Measuring Axolotl throughput on memory-bound workloads
The way most people benchmark an Axolotl fine-tune is to read tokens-per-second off the trainer log and stop there. That number is useful when the bottleneck is the GPU. It is misleading the moment the bottleneck moves to the data pipeline, which is exactly the regime fast-axolotl is trying to fix.
This post is about how to measure throughput honestly when memory is the constraint, and how to read the fast-axolotl README benchmark in that light.
Why tokens-per-second isn’t enough
tokens/sec measures the rate at which the model consumes batches. It’s a
reasonable proxy for end-to-end throughput when:
- the data loader can keep the GPU fed without stalling,
- the dataset fits comfortably in host memory plus prefetch buffer,
- the training step is the longest pole.
Take any of those assumptions away and the metric starts lying.
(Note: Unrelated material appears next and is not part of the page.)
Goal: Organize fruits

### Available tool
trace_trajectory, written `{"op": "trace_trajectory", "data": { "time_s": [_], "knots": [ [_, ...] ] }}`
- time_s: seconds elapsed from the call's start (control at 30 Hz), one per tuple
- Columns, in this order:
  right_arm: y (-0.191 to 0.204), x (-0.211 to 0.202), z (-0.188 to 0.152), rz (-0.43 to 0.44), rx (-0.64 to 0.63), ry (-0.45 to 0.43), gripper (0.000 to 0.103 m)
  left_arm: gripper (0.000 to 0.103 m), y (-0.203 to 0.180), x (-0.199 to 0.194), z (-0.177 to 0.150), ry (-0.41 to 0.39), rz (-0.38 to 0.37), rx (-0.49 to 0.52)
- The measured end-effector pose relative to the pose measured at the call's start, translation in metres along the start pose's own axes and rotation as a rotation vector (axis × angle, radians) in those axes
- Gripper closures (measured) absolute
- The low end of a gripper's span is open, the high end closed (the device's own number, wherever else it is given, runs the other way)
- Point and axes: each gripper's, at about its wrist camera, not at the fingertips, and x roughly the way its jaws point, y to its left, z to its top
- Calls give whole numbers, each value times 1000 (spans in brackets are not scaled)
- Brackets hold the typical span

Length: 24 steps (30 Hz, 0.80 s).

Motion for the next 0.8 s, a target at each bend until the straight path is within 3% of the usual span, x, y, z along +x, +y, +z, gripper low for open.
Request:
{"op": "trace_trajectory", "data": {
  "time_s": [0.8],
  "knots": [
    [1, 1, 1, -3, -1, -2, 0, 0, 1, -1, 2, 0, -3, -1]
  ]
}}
A loader that
takes 2 seconds to assemble a batch and a 200ms forward pass average out to a
tokens/sec number that looks fine on a log line but masks a 10x stall. Worse,
the stall is intermittent — between shard boundaries, during shuffling, after a
dedupe pass — so it shows up as variance rather than a baseline.
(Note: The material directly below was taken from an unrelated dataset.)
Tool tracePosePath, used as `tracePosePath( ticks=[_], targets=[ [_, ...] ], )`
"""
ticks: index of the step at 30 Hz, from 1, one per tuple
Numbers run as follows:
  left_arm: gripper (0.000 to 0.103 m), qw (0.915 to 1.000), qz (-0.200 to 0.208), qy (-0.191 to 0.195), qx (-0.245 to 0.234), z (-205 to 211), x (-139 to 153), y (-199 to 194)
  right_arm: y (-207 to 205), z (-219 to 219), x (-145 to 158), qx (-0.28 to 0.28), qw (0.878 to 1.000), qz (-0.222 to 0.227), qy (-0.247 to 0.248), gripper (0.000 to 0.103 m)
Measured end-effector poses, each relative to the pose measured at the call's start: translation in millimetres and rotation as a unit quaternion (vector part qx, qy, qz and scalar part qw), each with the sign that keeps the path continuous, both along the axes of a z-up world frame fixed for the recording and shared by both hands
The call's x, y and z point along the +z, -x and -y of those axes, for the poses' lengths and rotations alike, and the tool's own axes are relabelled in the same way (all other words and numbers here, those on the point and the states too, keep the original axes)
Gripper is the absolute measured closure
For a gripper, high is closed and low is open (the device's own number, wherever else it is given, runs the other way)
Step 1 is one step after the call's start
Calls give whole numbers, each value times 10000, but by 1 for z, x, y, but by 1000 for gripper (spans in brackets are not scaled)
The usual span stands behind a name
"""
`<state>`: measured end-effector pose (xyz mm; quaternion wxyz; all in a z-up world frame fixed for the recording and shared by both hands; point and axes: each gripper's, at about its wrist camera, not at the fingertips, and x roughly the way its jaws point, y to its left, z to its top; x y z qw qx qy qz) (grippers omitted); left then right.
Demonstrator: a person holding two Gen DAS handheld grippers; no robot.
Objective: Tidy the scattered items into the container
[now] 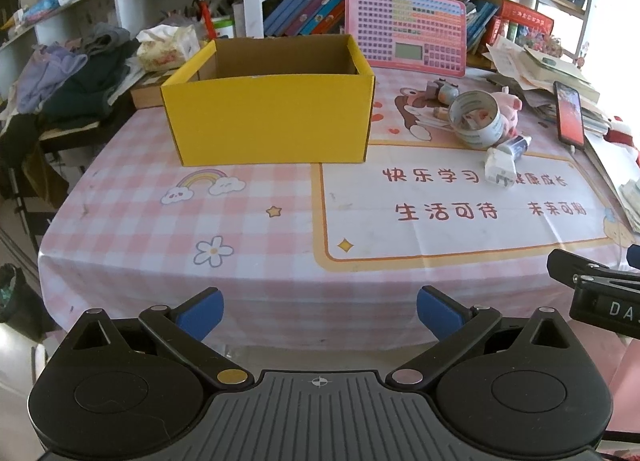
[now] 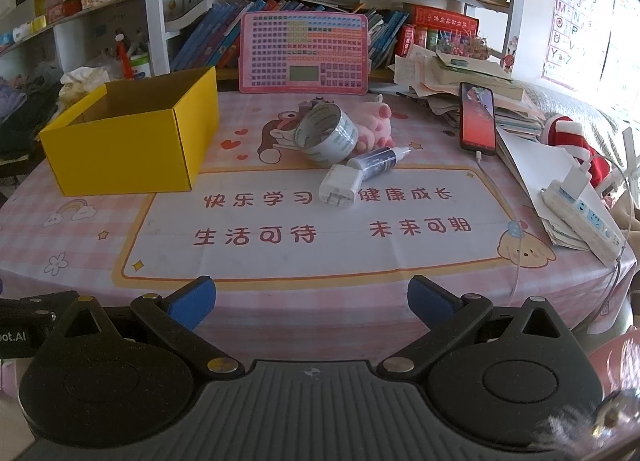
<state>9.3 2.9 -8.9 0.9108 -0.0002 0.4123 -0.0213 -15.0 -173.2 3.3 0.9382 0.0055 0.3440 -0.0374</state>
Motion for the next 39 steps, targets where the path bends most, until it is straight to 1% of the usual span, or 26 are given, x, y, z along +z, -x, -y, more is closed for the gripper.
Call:
tracePosePath(
  ticks=[14,24,31,36,39],
  targets=[
    [0,9999,6,121,-21,-8,-1,-6,-9,-8,-7,23,9999,-110,21,0],
    [0,9998,-57,137,-125,-8,-5,-11,-11,-12,-4,52,9999,-146,46,0],
    [0,9997,-91,174,-170,-8,-8,-13,-13,-15,-5,219,9996,-154,64,0],
    [0,9994,-79,214,-259,-4,-10,-15,-15,-10,-7,312,9994,-162,-2,2],
    [0,9991,-71,242,-327,1,-10,-17,-17,-5,-8,334,9993,-143,-67,7]
  ],
)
For memory-bound workloads you need a different vocabulary.
Three measurements that actually matter
When the data pipeline is suspect, the three measurements we look at first are:
Reader throughput (rows/sec). How many input rows can your reader produce per
second, measured at the boundary between the reader and the trainer? This is the
ceiling on tokens/sec. The README’s 77x speedup is exactly this measurement:
streaming_dataset_reader produces 50,000 Parquet rows in 0.0094s; the
HuggingFace-datasets Python equivalent takes 0.7237s. Reader rate goes from ~69k
rows/sec to ~5.3M rows/sec.
Working-set size. What’s the peak resident memory of the data pipeline during
a steady-state batch fetch, measured with RSS or psutil.Process().memory_info()?
A reader that doesn’t materialise (like fast-axolotl’s streaming reader) holds a
bounded working set proportional to batch_size, not to the dataset. That bound
is the property that matters at 100 GB+; the throughput number is a consequence.
Stall fraction. What percentage of training-step wall-clock is spent waiting
on the next batch? torch.profiler will tell you this, but a poor man’s version
is time.monotonic() deltas around the for batch in loader line. If your stall
fraction is above 10%, your bottleneck is the reader regardless of what
tokens/sec says.
These three numbers, together, tell you whether the trainer is compute-bound or data-bound. Tokens-per-second on its own can’t.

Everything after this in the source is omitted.